Et Dieu créa la femme presque parfaite

vaudou

Depuis le temps que tu me lis, tu dois savoir à quel point je suis un être quasi surhumain, tant j'ai été dotée de vertus et talents exceptionnels, même que tu vendrais tes gosses, ta mère et ton chien pour posséder ne serait-ce qu'un dixième de toutes ces qualités qui font de moi quelqu'un d'aussi génial. Ah ouais, ce matin ça déconne pas. J'ai décidé de me faire des ennemis dès le petit jour en reprenant mes bonnes vieilles habitudes dont l'auto-proclamation de mégabonnasserie. Cette petite parenthèse étant fermée, venons-en au fait. Je m'en vais t'expliquer un peu comment qu'il fait le bon Dieu pour répartir les qualités entre les hommes. Parce que le bon Dieu, sache que je le connais et pas qu'un peu, non seulement parce que j'ai été enfant de choeur jusqu'à l'âge de 13 ans (après, j'ai perdu ma virginité alors je suis allée à confesse et puis j'ai plus jamais osé postuler) mais aussi parce que moi, tu m'connais, j'ai des accès VIP backstage partout, y compris au Paradis. Bref, voilà comment qu'ça fonctionne : le bon Dieu, il prend tout plein de qualités qu'il s'efforce de répartir équitablement entre les humains. Et pour équilibrer la balance, il les affuble de certaines tares, plus ou moins embarrassantes, parce que ce serait pas du jeu si certains humains parfaits en tous points se mettaient à cotoyer d'autres humains tellement nazes qu'ils en feraient de la peine. Voilà pourquoi le commun des mortels peut se vanter de disposer d'à peu près autant de qualités que de défauts. C'est que Dieu a bien fait son travail. Prenons quelques exemples :

- La Blonde. Dieu l'a faite bonne de la tête aux pieds. Et au départ elle était brune. Alors pour compenser tant de bonnasserie, il l'a faite blonde, ça équilibre.
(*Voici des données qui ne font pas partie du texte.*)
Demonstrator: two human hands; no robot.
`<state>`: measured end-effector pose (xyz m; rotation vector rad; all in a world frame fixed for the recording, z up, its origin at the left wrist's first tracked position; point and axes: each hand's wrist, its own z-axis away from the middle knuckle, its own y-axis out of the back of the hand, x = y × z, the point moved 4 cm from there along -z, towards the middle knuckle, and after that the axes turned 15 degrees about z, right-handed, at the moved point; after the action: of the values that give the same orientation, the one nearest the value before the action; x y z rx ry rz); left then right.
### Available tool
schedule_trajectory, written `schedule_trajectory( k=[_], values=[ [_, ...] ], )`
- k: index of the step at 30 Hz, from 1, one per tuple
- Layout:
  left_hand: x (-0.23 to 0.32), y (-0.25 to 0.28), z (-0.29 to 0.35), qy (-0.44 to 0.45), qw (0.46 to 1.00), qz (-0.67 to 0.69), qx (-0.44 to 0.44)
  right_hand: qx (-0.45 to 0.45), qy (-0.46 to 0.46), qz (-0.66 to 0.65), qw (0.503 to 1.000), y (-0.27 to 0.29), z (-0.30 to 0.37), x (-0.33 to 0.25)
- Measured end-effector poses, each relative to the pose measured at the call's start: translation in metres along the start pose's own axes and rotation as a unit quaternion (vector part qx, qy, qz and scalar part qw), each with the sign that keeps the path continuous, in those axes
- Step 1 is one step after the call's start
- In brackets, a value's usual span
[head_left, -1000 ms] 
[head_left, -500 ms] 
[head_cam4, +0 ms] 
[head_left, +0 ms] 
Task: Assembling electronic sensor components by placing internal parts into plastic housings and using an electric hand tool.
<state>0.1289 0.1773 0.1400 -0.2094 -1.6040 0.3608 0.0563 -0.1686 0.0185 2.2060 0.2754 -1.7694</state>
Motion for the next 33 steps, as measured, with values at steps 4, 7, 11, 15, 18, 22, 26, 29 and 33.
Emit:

- La Pétasse. Dieu l'a faite bonne en tous points. C'était sa journée de confection des bonnasses en fait. Mais constatant que ça bonnattitude dépassait l'entendement, il a décidé de l'affubler de mycoses vaginales ponctuelles, pour qu'il y ait au moins un point sur lequel les autres filles ne pourront pas l'envier.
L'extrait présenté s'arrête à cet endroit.